When I got to work, the sun was blinding. I was nauseous and lethargic, so I walked towards the building with my eyes closed. You know those cement dividers? When you trip over them, it’s kind of nice to land face first in the grass. It’s also nice to lie there for a moment and smell the earth. If your coffee happens to be pooling around you, though, that detracts from the moment. So does having your co-worker yell “Digger!” across the parking lot.
Chuck can befriend a stump. I fully expect to be driving one day and see a billboard with Chuck’s face on it and the words “If you’re not friends with Chuck, you’re missing out! Call 1-800-LV-CHUCK.” I, on the other hand, am not so sociable. I don’t initiate conversations on the plane or while standing in long bathroom lines. I don’t care that you like my capris—pee fast and get lost. But wouldn’t you know it? Junior takes after Chuck. Which means that when we’re out in public we make all sorts of new friends. Sometimes I feel like I’m living in a sandwich of Barney bread ends, and I’m the sauerkraut filling.

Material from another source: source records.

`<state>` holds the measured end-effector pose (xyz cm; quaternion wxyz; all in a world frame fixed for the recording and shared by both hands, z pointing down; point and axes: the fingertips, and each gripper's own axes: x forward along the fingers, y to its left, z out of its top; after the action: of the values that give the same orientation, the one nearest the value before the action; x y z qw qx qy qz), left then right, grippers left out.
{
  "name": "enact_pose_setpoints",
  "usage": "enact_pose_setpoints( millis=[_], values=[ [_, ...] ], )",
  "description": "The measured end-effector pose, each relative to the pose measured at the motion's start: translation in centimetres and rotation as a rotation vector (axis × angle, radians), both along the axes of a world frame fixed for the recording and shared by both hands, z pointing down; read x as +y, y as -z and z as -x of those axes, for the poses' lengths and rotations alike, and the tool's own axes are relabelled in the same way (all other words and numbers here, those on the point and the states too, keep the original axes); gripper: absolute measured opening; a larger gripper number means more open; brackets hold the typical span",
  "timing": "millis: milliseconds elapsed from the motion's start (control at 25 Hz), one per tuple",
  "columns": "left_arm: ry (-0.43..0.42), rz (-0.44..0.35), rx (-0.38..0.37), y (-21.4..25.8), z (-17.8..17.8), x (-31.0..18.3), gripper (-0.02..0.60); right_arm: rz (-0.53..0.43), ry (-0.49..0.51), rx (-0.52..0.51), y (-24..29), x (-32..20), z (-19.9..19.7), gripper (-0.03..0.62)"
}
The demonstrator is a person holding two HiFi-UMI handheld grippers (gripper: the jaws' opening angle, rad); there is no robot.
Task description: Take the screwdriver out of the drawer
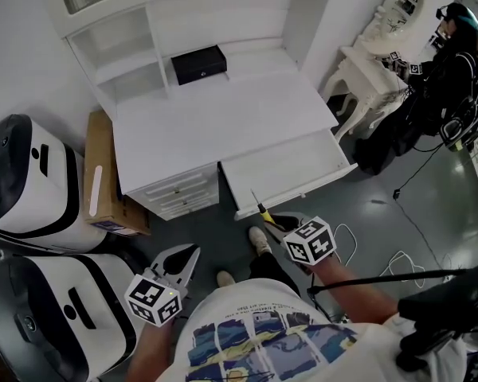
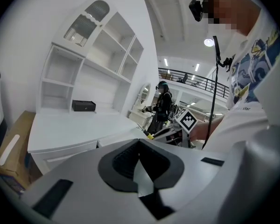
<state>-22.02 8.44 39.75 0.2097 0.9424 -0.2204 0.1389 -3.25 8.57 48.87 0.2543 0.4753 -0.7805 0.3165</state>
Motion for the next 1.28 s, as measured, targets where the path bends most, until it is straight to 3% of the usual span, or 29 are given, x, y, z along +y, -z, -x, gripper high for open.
enact_pose_setpoints(
  millis=[1280],
  values=[
    [-0.030,0.014,-0.041,-0.7,0.9,1.9,0.014,-0.042,0.079,-0.017,1.8,1.0,3.9,0.097]
  ],
)
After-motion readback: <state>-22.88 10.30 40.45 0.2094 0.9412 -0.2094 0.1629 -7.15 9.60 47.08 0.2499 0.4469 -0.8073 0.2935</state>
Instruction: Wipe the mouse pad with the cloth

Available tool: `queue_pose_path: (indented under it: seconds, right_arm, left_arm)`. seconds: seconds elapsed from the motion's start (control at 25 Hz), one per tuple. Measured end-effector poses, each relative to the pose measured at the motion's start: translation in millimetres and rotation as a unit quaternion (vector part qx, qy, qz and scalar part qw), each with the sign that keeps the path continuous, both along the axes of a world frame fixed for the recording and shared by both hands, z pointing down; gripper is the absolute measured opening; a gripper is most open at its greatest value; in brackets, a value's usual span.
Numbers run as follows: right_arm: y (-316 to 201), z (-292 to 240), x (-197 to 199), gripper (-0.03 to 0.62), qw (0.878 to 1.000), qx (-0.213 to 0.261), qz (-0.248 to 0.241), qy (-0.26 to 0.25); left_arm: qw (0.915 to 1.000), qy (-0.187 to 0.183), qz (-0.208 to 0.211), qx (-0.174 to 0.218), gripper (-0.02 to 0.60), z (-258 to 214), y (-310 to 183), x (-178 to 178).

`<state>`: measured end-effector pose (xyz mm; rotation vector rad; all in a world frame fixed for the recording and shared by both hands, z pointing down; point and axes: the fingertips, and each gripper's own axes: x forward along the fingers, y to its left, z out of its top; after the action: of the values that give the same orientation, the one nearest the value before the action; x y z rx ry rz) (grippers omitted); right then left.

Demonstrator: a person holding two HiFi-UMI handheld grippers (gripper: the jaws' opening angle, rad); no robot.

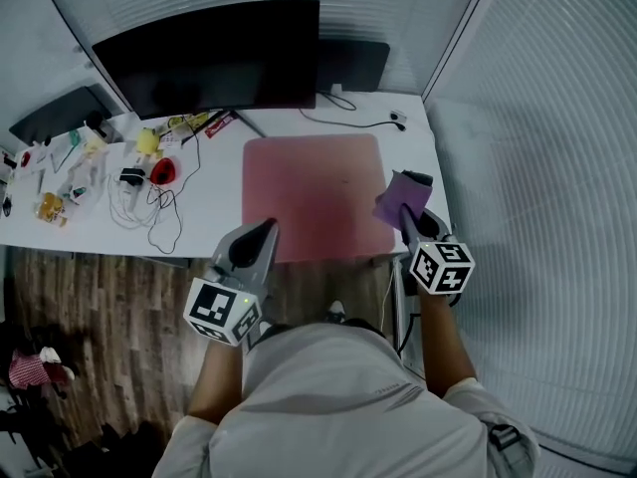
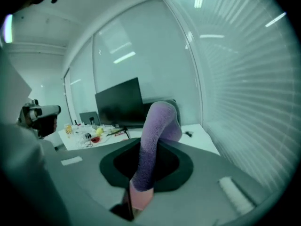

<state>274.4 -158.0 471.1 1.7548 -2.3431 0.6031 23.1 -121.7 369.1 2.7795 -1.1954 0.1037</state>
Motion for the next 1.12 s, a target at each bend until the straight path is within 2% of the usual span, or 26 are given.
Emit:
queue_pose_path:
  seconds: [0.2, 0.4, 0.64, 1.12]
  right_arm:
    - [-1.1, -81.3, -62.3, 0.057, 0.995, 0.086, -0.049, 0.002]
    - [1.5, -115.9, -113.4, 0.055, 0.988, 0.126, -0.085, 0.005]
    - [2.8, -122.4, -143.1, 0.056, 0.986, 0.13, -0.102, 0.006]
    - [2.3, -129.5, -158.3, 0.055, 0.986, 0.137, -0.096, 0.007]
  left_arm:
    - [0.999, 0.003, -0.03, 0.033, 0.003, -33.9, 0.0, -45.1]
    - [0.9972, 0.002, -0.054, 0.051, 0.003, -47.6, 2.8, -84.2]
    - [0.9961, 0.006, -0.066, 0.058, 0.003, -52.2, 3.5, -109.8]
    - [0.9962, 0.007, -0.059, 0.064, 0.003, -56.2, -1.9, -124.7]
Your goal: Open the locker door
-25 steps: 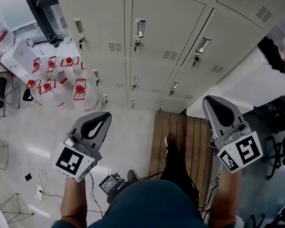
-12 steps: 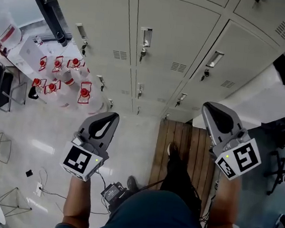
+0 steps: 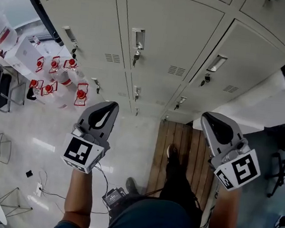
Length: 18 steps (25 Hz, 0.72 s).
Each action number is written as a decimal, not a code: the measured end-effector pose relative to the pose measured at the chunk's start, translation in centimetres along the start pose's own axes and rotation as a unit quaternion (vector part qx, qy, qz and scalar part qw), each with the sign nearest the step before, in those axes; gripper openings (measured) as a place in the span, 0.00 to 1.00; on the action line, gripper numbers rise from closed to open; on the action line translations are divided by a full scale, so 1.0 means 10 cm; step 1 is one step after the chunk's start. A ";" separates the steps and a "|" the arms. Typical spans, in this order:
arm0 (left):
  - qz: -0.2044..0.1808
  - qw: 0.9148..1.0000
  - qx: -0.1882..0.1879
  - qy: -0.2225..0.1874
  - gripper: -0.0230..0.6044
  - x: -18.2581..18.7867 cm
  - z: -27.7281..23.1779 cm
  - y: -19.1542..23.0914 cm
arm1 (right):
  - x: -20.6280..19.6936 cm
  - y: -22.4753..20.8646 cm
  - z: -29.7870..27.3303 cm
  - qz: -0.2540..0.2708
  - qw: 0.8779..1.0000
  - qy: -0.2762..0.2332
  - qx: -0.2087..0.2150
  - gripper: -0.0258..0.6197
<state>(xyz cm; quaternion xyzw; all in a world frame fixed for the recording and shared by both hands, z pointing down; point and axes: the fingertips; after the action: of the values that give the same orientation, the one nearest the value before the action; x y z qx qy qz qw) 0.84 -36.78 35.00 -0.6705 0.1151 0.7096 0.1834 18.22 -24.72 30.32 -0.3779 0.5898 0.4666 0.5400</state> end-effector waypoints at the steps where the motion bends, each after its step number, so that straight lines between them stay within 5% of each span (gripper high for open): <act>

Maybe I should start a mean people colony? I can see it now: a bunch of grumbling, pissy people congregating at an all-inclusive. We could import nice people—have them get up on stage and make polite chitchat—“Oh, Judy, you look so pretty today and that lemon meringue pie you baked was fabulous, blah blah”—and then we could huck water balloons at them. When they cried, we would laugh.
Yah, I like that.
I’m thinking of writing a romance novel. It will be based on a group of friendly and mean people who can’t say no to tequila. Their love of Jose Cuervo brings them together, mostly in horizontal ways (ok, fine, only in horizontal ways). It’ll be called “Heaving loins in Mulletville: How the Worm Won.” I think that has bestseller written all over it. And I have only Keely to thank.